--- Task to carry out ---
Repeat each line of the material exactly.

-- Source material follows --

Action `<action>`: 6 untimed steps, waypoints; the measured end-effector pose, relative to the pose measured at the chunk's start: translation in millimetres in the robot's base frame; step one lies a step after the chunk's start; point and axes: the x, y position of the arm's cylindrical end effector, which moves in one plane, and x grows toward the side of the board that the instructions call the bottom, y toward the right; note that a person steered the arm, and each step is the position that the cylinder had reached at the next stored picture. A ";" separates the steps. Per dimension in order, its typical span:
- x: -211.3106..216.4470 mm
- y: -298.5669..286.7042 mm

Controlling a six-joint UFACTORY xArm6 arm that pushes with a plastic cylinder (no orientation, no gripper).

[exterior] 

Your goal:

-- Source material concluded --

--- Solution ---
Action `<action>`: 6 untimed steps, waypoints; the measured end-effector pose, relative to the pose measured at the chunk's start: translation in millimetres in the robot's base frame; step one lies a step after the chunk's start; point and axes: the x, y position of the arm's cylindrical end effector, which moves in one plane, and x grows toward the side of the board that the instructions call the bottom, y toward the right; note that a person steered the arm, and each step is the position that the cylinder had reached at the next stored picture. A ";" separates the steps. Per dimension in order, its typical span:
- x: -211.3106..216.4470 mm
- y: -298.5669..286.7042 mm

Controlling a six-joint UFACTORY xArm6 arm that pushes with a plastic cylinder (no orientation, no gripper).

[exterior] 

Your goal:

That completes the answer to the exercise.